A moment later, the animal/monster/machine crashes into Mrs. Helquist’s door. The reinforced safety glass crinkles over my head, and I scream and pee myself a little. I’m not proud of it, but it’s the truth.

The pale green light from the ‘Exit’ sign and a few red emergency LEDs light my way as I hobble toward a pair of closed fire doors at the end of the math and science wing. My throat tightens; I’ve walked through those doors seven hundred thirty-two times, and they’ve never been closed.

The thinling rips/tears/cuts into Mrs. Helquist’s wooden door; the sound of metal rubbing on metal mixes with splintering wood. I don’t have long, so I grab the fire doors’ handles and heave with all my strength.

Nothing.

I pound on the door. “Someone, help! Open the door! Sora! Dad! Alice! Someone!”
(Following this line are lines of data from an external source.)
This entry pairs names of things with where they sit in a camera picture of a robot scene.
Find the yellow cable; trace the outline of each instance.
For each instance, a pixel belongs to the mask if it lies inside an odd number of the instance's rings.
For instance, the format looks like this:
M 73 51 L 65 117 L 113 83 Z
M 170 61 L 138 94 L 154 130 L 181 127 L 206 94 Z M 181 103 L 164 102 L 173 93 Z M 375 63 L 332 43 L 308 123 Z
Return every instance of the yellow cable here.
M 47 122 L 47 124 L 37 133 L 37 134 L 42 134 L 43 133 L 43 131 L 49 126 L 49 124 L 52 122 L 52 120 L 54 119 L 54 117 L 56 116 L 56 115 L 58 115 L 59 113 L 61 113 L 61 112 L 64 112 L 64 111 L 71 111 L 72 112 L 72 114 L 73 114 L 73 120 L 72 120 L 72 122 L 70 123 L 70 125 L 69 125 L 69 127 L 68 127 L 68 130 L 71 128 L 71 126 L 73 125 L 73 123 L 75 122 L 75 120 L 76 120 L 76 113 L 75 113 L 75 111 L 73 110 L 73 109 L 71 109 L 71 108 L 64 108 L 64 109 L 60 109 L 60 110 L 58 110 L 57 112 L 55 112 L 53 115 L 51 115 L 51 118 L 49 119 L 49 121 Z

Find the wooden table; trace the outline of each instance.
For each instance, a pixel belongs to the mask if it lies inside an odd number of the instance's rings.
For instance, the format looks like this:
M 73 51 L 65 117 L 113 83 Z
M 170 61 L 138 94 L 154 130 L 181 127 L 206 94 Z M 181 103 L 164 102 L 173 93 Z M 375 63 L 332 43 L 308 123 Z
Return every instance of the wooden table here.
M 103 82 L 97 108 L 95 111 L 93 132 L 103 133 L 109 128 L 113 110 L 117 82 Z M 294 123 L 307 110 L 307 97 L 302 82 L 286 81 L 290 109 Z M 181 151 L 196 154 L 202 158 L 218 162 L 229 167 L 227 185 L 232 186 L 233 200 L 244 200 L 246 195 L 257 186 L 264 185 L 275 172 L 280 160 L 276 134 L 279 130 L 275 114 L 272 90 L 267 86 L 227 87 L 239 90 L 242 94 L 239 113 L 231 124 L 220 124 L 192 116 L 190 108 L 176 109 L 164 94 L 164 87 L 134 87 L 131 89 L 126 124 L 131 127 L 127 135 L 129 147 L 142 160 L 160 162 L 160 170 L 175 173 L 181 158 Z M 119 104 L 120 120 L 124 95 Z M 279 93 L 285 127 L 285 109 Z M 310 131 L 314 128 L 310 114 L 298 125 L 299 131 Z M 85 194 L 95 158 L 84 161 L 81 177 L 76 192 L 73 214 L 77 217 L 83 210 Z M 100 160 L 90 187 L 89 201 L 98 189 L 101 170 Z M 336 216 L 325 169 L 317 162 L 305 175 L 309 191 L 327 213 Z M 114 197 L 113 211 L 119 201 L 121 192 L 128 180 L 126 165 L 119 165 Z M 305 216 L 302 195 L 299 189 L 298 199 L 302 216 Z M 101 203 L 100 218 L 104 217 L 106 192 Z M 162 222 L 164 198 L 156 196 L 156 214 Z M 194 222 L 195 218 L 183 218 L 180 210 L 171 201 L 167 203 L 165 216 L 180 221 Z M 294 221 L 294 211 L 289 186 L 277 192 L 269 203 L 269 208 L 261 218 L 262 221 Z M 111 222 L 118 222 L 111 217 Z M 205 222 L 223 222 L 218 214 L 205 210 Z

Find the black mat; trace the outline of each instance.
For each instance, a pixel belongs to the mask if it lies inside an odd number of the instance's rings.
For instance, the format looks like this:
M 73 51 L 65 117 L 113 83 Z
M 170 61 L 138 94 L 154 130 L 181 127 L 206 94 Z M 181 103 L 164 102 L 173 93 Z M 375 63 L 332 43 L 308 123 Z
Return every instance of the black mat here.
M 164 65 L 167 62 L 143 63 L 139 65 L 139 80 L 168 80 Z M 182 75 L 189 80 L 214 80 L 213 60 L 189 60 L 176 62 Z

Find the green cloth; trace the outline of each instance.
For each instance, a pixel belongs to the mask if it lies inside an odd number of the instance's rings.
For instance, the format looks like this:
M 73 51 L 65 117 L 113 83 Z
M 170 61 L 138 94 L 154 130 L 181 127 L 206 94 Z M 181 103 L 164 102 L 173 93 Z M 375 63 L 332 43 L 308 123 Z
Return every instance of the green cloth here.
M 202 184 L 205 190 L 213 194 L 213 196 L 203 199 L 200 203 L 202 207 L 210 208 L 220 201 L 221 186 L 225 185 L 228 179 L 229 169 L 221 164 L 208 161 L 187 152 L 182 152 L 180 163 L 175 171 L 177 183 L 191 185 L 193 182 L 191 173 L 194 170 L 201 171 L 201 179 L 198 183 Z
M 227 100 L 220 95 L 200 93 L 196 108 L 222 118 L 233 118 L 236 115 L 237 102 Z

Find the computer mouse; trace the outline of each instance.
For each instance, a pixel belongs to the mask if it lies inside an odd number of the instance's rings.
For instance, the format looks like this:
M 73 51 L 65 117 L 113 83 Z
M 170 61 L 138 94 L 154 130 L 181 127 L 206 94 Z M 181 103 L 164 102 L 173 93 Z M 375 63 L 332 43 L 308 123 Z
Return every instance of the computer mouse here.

And to my surprise, someone answers. “Claire?! Claire, is that you?! I lost Dad! I can’t find him!” Alice’s high-pitched, panicky voice is muffled by six inches of steel. She’s not the calm, traffic-directing valedictorian she was two minutes ago. So, that’s something.

“He’s not here! Open the door!” Glass shatters behind me.

I hear Alice shake her handles, then try to push the doors. “Claire, they won’t move! Hey, quit pushing! Fuck!”

Alice is swearing. Perfect Alice is swearing. The door’s far side quiets for a moment, then I hear her voice again.

I said to remember that Alice is a liar, right? And that it was gonna be important. This is part of why.

“Claire, the doors won’t move! They’re coming! I’ve got to go! I’m sorry! I’ll find someone! Someone will come for you!”

I shout something. I’m not sure what. She’s lying.

Then, just like Mom, she drives in the dagger and pierces my heart. “It’s going to be okay, Claire. It’s going to be okay.”

I scream at the door and pound on its steel bulk until my hands can’t pound anymore. Then I kick. But she doesn’t come back. She’s gone. Perfect, fake Alice. She’s abandoned me—her sister! The dark hall presses around me, the exit sign’s wavering circle of green light barely holding it back. My throat’s tight and dry, and between that, my not-quite-recovered lungs, and my screaming, it hurts to breathe. Somewhere down the hall, the thinling keeps clawing/tearing/cutting into Mrs. Helquist’s door, and it’s going to find me, and I can’t stop it.

I slump down next to the locked fire doors. There’s no way through. I can’t get to the shelter in the basement next to the office off the main hall, and that’s the only place that’s gonna be safe.

Down the hall, Mrs. Helquist’s classroom door splinters. I listen to the wood snap and fragment; as I do, I hear something else. A ringing in my ears. It’s quiet, but it’s there—another thinning pushing against the URS somewhere nearby.

I didn’t like the last truth I found. But maybe this one will be better. It can’t be worse. As the thinling’s jaws/claws/saws continue shredding the door, I push myself up, wobble as my vision blackens, and lean against the wall for a moment. I’m not used to being woozy, but I don’t have time to wait for it to fade, either. The thinling’s claw/jaw/saw breaks through, but I’m already gone, hobbling down the hall after the ringing in my ears.